Les dernières années, Bourdieu avait déclaré
la guerre au terrorisme de l’audimat qui a transformé la télévision
en machine à jeux, et qui, comme il le disait, a fait renaître
le vieux paternalisme du « nous savons ce qui est bon pour vous ».
En soumettant la télévision à des critères
purement économiques, on a fait une télévision
de plus en plus médiocre.
Auparavant, Bourdieu avait développé la théorie
des « champs ». La réalité consiste en une
série de « champs » fonctionnant de manière
plus ou moins autonome ( la littérature, l’enseignement, l’économie…).
Lorsqu’un champ impose ses lois à un autre, rien ne va plus.
Si un éditeur ne publie que des livres qui vont bien dans le
sens du marché, on arrive à un étiolement de
l’offre. Et cette paupérisation du contenu est surtout perceptible,
selon Bourdieu, dans le média télévisuel.
Il y a environ cinq ans, le sociologue a publié une série
de pamphlets de petit format, Liber/Raisons d’agir, qui obtint un
succès de librairie inattendu. Tirage de chacun de ces livres
au format de poche : plus de 100.000 exemplaires. La série
comporte non seulement sa propre critique des médias mais également
un petit livre essentiel de Serge Halimi sur le journalisme actuel,
Les nouveaux chiens de garde. La critique assassine de Bourdieu à
l’encontre des « penseurs » français à la
mode a beaucoup énervé les cercles parisiens des Bernard
Henry-Lévy et autres bienfaiteurs philosophes. Bourdieu estimait
que cette sorte de gens ne fait que renforcer l’anti-intellectualisme
auprès du grand public et des journalistes.
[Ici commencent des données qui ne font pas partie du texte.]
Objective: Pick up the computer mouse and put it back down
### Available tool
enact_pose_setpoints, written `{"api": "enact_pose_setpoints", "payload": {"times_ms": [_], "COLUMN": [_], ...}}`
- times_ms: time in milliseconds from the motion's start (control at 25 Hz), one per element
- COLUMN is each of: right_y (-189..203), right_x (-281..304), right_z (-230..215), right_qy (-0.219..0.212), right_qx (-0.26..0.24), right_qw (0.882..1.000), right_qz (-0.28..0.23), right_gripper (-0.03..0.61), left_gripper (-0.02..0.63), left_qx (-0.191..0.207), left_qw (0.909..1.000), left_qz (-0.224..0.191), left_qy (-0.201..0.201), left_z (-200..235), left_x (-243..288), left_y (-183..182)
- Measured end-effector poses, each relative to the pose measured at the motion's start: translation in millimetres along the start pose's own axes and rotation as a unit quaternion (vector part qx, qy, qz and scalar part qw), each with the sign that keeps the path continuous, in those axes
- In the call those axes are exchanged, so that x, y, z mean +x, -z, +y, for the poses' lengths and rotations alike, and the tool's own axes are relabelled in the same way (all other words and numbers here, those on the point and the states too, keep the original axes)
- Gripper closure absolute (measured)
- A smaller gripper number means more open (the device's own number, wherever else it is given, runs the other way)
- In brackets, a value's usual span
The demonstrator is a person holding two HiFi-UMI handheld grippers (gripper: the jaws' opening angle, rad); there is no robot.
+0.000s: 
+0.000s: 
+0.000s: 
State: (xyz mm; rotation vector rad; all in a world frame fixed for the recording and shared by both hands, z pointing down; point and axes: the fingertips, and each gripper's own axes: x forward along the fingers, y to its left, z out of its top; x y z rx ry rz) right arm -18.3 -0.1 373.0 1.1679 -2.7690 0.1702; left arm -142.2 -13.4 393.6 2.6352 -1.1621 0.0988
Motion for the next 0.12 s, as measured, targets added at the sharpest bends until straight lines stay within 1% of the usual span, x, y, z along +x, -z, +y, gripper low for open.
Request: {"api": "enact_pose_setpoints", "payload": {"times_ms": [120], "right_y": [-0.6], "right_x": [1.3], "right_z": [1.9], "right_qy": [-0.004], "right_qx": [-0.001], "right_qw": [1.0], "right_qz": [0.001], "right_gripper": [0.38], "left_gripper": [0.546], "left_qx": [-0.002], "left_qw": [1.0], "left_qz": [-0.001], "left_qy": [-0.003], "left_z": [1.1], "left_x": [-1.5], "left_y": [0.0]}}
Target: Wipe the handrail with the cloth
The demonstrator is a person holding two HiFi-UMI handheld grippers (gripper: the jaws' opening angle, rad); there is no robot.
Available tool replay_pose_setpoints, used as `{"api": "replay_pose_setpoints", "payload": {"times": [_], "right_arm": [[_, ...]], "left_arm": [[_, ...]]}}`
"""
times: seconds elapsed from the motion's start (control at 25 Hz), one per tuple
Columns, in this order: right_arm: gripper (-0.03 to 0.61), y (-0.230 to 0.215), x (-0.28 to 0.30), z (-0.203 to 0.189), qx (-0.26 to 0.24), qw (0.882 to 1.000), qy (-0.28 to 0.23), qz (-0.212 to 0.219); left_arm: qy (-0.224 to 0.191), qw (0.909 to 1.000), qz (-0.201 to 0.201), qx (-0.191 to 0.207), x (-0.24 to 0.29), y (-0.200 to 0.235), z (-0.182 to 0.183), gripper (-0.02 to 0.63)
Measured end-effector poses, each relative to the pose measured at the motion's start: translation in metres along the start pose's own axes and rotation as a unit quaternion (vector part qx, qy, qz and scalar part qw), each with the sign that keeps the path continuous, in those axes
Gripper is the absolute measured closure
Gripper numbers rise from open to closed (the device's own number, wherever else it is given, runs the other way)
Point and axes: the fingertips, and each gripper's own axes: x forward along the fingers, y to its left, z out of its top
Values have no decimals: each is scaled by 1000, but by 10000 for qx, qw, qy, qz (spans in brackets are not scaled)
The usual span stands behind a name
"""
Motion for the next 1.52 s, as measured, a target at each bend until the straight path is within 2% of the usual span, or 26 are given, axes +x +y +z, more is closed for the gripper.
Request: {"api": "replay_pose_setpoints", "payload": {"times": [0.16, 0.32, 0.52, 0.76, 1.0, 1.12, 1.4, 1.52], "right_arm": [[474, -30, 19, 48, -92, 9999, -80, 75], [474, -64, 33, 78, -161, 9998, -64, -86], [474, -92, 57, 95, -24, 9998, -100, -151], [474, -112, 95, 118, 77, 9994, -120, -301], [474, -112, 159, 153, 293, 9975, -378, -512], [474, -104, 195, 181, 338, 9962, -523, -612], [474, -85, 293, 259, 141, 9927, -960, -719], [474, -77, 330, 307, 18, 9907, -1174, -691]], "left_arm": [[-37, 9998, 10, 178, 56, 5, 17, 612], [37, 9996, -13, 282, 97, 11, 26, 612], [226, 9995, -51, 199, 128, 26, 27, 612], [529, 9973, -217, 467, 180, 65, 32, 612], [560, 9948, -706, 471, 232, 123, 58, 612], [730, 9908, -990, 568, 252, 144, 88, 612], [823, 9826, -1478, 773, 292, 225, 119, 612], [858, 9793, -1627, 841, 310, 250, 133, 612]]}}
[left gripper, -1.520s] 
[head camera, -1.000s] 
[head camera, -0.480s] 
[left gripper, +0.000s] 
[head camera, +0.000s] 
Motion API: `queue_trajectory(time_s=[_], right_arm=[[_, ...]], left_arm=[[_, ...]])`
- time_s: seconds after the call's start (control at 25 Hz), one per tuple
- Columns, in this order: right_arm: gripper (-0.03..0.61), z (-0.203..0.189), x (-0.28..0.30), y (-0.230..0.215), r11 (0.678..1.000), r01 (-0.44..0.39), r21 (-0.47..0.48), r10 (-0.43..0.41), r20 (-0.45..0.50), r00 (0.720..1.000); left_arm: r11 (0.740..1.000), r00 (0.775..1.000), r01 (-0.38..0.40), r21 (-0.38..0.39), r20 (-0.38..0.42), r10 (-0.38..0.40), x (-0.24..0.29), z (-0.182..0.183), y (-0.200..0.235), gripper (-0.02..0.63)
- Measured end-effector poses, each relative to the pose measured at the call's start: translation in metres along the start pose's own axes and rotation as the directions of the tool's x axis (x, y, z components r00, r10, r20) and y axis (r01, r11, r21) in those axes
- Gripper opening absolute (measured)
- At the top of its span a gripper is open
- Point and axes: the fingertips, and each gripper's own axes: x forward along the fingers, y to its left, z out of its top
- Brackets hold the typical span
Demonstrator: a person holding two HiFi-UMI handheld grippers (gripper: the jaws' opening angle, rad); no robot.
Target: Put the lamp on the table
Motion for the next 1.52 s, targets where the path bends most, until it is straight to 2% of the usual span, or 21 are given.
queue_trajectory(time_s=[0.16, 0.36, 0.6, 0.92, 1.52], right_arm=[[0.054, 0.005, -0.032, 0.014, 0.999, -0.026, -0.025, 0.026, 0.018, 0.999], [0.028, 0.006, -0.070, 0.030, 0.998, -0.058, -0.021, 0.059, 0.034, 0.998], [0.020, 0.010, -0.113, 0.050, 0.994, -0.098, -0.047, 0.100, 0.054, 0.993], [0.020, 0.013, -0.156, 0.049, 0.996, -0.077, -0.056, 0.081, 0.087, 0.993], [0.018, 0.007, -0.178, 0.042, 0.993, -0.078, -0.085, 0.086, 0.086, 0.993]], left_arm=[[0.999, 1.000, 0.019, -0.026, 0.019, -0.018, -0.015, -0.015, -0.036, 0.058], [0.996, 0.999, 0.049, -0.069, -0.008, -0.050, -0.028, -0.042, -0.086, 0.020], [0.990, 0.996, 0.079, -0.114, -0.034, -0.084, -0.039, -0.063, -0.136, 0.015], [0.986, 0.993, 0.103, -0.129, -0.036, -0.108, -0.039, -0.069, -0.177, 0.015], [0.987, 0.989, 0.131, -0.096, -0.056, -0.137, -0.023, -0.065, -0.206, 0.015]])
Au sujet de la télévision, Bourdieu n’était pas
négatif par définition, comme par exemple Karl Popper,
mais selon lui ce média a la pouvoir dangereux d’un scrutin
populaire. Lorsque beaucoup de gens regardent un même programme,
cela produit presque le même effet qu’un plébiscite.
De nos jours les journalistes sont de plus en plus soumis à
une sorte de pression condamnable : bientôt nous n’aurons
plus que des scandales et des crimes à la une, ainsi mettait
en garde le sociologue. Il y a sept ans.